Konjuge linoleik asit (CLA), daha çok kırmızı et ve süt ürünlerinde bulunur. CLA yağ yakıcı özelliğinin yanı sıra kolorektal kansere karşı koruma etkisi yaratabildiğinden kadınların tüketmesi özellikle tavsiye edilir. Breast Cancer Research and Treatment dergisinde çıkan bir çalışmada da CLA alımının bazı kanser türlerindeki tümör oluşumunun azaltılmasıyla ilintili olduğu bilgisi geçilmiştir. CLA ayrıca obez bireylerde genel vücut yağının düşürülmesinde de etkili olabiliyor.

Normal kan kolesterol düzeyinin korunmasına katkıda bulunan ve yağ yakımına yardımcı olan CLA takviyesi satın almak için tıklayınız.

4. Glutamin

Glutamin, kaslarda üretilip depolanan diğer bir esansiyel olmayan amino asittir. İnsan vücudu günlük yeterli miktarda bu amino asitten üretebilirken, yoğun antrenmanlar gibi aşırı stres durumlarında vücut ürettiğinden fazlasını kullanabiliyor. Bu yüzden glutamin tozu spor yapanlar tarafından sıklıkla tercih ediliyor. Maryland Üniversitesi Tıp Merkezi, bu amino asidin aşırı miktardaki amonyağın (bir tür atık madde) vücuttan atılmasına ve bağırsak sağlığının iyileştirilmesine yardımcı olduğunu söylüyor.

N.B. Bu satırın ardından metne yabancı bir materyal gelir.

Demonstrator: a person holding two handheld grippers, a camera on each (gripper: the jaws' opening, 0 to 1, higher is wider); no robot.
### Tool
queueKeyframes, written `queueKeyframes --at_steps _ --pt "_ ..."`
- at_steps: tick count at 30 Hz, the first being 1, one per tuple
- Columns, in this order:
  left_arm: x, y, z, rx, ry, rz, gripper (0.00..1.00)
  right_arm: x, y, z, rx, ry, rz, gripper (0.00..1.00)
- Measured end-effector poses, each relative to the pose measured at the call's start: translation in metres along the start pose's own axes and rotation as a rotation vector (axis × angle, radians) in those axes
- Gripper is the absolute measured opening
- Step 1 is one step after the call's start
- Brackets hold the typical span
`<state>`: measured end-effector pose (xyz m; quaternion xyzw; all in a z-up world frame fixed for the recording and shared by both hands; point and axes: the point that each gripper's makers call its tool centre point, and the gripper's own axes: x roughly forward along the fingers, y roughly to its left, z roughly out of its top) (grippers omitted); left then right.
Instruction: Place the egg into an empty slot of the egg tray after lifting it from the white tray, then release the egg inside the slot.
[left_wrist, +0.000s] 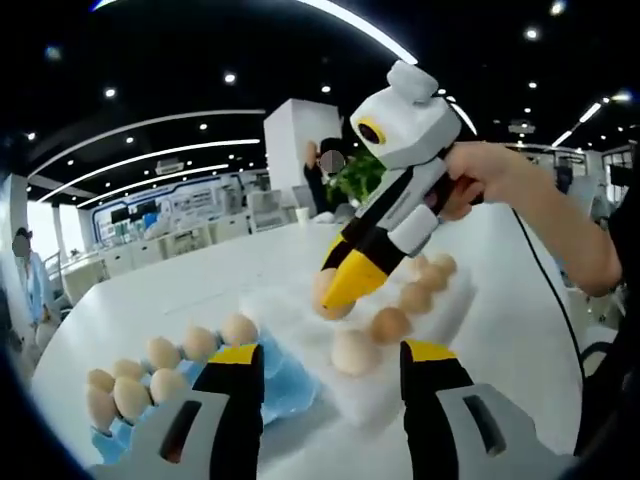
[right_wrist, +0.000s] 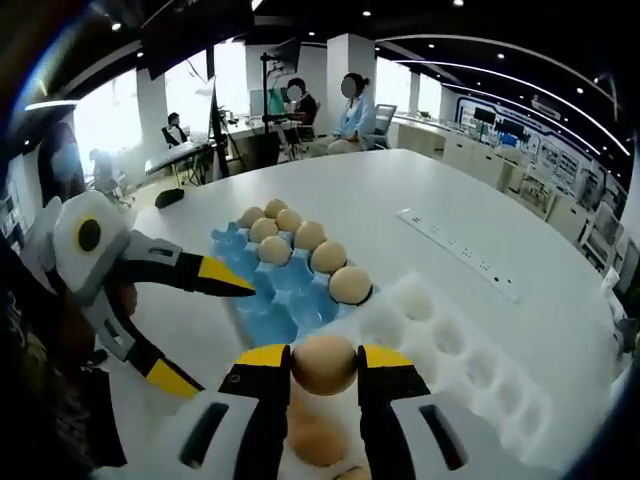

Kasların onarılmasına ve toparlanmasına yardımcı olan glutamin takviyesi satın almak için tıklayınız.

5. Yeşil Kahve Özütü

Yeşil kahve çekirdekleri, normal çekirdeklerin aksine kavrulmazlar. Bunun bir sonucu olarak, yeşil kahve çekirdeği daha yüksek miktarda klorojenik asit içerir. Kore’deki Myongji Üniversitesi araştırmacıları bu asidin, farelerde vücut yağı birikmesi de dâhil obezite karşıtı etkiler yarattığını söylüyorlar. Dolayısıyla yeşil kahve ile zayıflama oldukça popüler bir yöntemdir.

Obeziteye karşı etkili olan ve yağ yakımı sağlayarak enerji veren yeşil kahve takviyesi satın almak için tıklayınız.